A simple recipe for strawberry jam that makes just the right amount. Canning instructions included, but it can also be frozen or just eaten quickly! Makes 4 half-pints.
Prep Time 45 minutes
Cook Time 15 minutes
Total Time 1 hour
Serving Size 28 servings

Equipment

  • Water bath canner and accessories
  • Five (half pint) mason jars with lids and bands
  • A large deep skillet or saucepan

Ingredients 

  • 5 cups halved strawberries about 2 1/2 pounds
  • 2 tablespoons lemon juice bottled
  • 3 tablespoons pectin
  • 3 cups granulated sugar

Instructions 

  • Prepare the jars and canner. If canning, fill the water bath canner with water and place it on the stove to bring it to a boil. Then, place the rings and lids in a small saucepan filled with water and bring them to a simmer. Keep the clean jars warm in the oven set to 200 degrees Fahrenheit or hot water.
  • Make the jam.  Combine the halved strawberries and lemon juice in a large saucepan, mashing the berries slightly. Gradually sprinkle the pectin over the berries, stirring well after each tablespoon to prevent clumping. Bring the mixture to a full boil over high heat. Once boiling, stir in the granulated sugar. Return to a hard boil and maintain the boil for 1 minute, stirring constantly to make sure the mixture does not scorch.
  • Assemble jars. Remove the jam from the heat. Skim off any foam with a spoon. Then, ladle the jam into the prepared jars, leaving about 1/4 inch of headspace at the top. If any jam remains that does not fill a jar, transfer it to a smaller jar or container and refrigerate to use first. Wipe the rims of the jars with a damp cloth to remove any residue. Securely place the lids and screw on the bands until they are fingertip tight.
  • Process the jam. Carefully lower the filled jars into the canner's boiling water, making sure they are completely submerged. Then, cover the canner and process the jars for 10 minutes. After processing, remove the jars using jar lifters and place them on a clean tea towel on the counter to cool. Leave the jars undisturbed for 24 hours. Check seals; the lid should not flex when the center is pressed.
  • Store or Serve. Store sealed jars in a cool, dark place for up to one year. Any jars that do not seal properly should be refrigerated and used first.

Notes

If you prefer not to preserve the jam for a long time, just fill the jars, let them cool in the fridge, and transfer them to the freezer after 12 hours.
Give your jam a unique twist by adding 1/2 tablespoon of lemon zest and sugar.
If you live more than 1000 feet above sea level, see this guide for processing times at high altitudes.
For the best flavor and texture, use fresh, ripe strawberries that are firm and free of bruises. Overripe strawberries can be too mushy and might not set as well during the cooking process.
Don’t forget to wash and cut your berries before you begin.
 

More Tips

You do need pectin for this recipe, and it’s an excellent option for those who are new to making jam. It will make sure that your jam sets perfectly.

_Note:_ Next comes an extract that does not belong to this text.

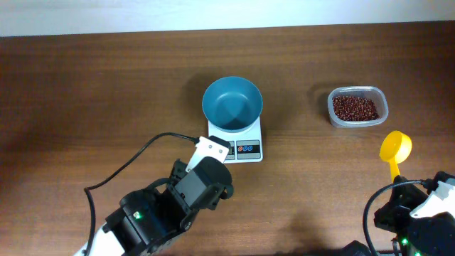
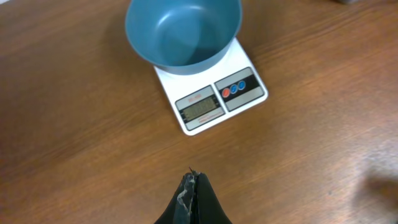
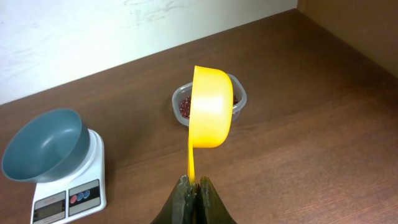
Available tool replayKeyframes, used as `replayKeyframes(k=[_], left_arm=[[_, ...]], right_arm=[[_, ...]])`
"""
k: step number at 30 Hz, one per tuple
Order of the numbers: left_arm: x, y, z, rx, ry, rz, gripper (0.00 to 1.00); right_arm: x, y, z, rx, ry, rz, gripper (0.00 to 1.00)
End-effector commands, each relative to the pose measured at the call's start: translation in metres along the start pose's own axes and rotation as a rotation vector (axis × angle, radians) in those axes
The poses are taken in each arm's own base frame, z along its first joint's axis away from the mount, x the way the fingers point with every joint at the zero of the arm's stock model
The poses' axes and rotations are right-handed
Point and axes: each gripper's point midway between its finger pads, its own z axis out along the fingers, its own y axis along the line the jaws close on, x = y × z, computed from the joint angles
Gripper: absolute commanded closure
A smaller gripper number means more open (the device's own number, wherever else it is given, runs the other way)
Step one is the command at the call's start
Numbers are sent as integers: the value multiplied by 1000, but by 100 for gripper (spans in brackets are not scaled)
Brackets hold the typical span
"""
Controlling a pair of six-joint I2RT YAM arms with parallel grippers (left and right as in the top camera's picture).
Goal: Scoop item into bowl and weigh 50g on scale
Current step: 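Pull the left gripper back from the scale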
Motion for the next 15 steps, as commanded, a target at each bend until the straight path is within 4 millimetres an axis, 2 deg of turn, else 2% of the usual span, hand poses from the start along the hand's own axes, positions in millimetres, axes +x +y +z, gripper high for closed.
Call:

To avoid burning the jam, use a pot with a thick bottom that can distribute heat evenly, reducing the risk of the sugar sticking to the bottom of the pot.

Place a small plate in the freezer before cooking to check if the jam has been set properly. Then, drop some jam on the cold plate and put it back in the freezer for a minute. Push the jam with your finger; if it wrinkles, it’s ready. If it’s still runny, continue cooking and check again in a few minutes.

Foam can accumulate on the surface of the jam during boiling, which is common but can make the jam look cloudy if not removed. Use a spoon to skim it off as it forms, just before you pour the jam into jars.

half pint mason jar of homemade strawberry jam

Serving Suggestions

This homemade strawberry jam pairs well with freshly baked scones, cream cheese on toast, pancakes or waffles, yogurt parfaits, peanut butter sandwiches, or vanilla ice cream.

About the Ingredients

Here are some simple substitutions for your strawberry jam recipe:

  • Strawberries: Use an equal amount of raspberries, blackberries, or a combination of berries.
  • Lemon Juice: Use lime juice instead of lemon juice to add a bit of tanginess. 
  • Granulated Sugar: Replace with honey or maple syrup for natural sweetness (use 3/4 cup for every cup of sugar as they are sweeter).
cutting board with sugar, pectin, fresh strawberries, and lemon

Remember that these substitutions will affect the flavor and texture of your jam, so it’s best to experiment to see which version you like the most!

Storage Instructions

If you have preserved the jam and all the jars are properly sealed, keep them in a cool and dark place, preferably in your unheated basement. If not, you can store them in a cabinet or pantry on the main level. 

Any jars that didn’t seal properly or the residual jam that couldn’t fit into the jars should be placed in the fridge. Remember to use the refrigerated jam within 3 weeks.

cutting board with slice of toast spreading on strawberry jam

You only need a few things to make your very own small batch of strawberry jam right at home. It’s super easy, and with these simple steps and tips, you can enjoy your very own homemade jam any time of the year!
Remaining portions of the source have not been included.